26

Suppose that I have a variable like X with unknown distribution. In Mathematica, by using SmoothKernelDensity function we can have an estimated density function.This estimated density function can be used alongside with PDF function to calculate probability density function of a value like X in the form of PDF[density,X] assuming that "density" is the result of SmoothKernelDensity.

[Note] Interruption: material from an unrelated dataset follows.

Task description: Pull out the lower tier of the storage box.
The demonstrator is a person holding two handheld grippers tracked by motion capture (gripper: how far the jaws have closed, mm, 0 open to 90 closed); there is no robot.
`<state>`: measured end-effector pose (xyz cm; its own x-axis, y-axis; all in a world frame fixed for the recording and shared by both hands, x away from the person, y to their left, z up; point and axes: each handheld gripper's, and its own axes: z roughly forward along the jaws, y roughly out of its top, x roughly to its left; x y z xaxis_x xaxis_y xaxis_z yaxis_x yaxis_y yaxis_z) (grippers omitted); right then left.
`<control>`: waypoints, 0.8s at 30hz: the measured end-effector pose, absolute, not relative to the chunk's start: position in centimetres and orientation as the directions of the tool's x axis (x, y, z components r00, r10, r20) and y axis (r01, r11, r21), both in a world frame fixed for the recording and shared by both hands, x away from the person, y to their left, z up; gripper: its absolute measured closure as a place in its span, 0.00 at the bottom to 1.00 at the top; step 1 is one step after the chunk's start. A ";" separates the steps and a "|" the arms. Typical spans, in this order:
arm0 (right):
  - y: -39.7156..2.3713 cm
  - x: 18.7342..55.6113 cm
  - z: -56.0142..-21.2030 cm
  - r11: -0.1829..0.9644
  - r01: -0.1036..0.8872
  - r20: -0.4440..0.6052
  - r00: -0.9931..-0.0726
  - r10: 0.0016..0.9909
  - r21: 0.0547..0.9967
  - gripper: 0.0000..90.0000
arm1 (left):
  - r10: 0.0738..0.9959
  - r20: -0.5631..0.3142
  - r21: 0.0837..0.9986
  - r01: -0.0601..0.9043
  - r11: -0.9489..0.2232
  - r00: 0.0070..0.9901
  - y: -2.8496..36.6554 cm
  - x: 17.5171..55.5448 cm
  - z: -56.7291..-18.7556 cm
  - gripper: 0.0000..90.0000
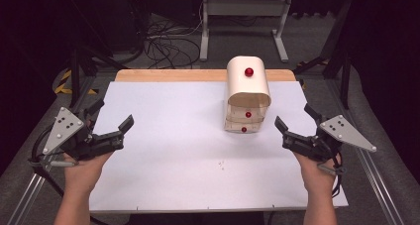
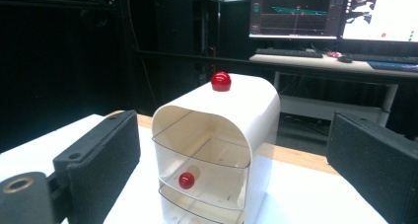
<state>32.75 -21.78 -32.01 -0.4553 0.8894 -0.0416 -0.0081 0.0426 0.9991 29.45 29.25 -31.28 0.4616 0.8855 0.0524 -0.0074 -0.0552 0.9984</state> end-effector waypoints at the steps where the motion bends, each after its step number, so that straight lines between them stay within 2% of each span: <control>1: -21.7 32.8 -32.1 0.046 -0.009 -0.045 -0.449 0.892 0.999 0.08 | 0.886 0.053 0.998 -0.006 -0.056 0.461 29.3 29.5 -31.3 0.06; 11: -20.3 33.3 -32.7 0.067 0.024 -0.054 -0.356 0.933 0.997 0.10 | 0.885 0.051 0.998 0.002 -0.058 0.462 29.1 29.7 -31.4 0.06; 18: -19.6 33.3 -33.1 0.066 0.014 -0.057 -0.351 0.934 0.998 0.25 | 0.887 0.047 0.998 0.003 -0.055 0.459 29.2 29.7 -31.4 0.06; 24: -19.4 33.2 -33.2 0.041 0.021 -0.032 -0.343 0.939 0.999 0.31 | 0.889 0.047 0.998 0.009 -0.057 0.455 29.3 29.6 -31.4 0.06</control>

It would be good if there is such feature in R.This is how it works in Mathematica

http://reference.wolfram.com/mathematica/ref/SmoothKernelDistribution.html

As an example (based on Mathematica functions):

data = RandomVariate[NormalDistribution[], 100]; #generates 100 values from N(0,1)

density= SmoothKernelDistribution[data]; #estimated density

PDF[density, 2.345] returns 0.0588784 

Here you can find more information about PDF:

http://reference.wolfram.com/mathematica/ref/PDF.html

I know that I can plot its density function using density(X) in R and by using ecdf(X) I can obtain its empirical cumulative distribution function.Is it possible to do the same thing in R based on what I described about Mathematica?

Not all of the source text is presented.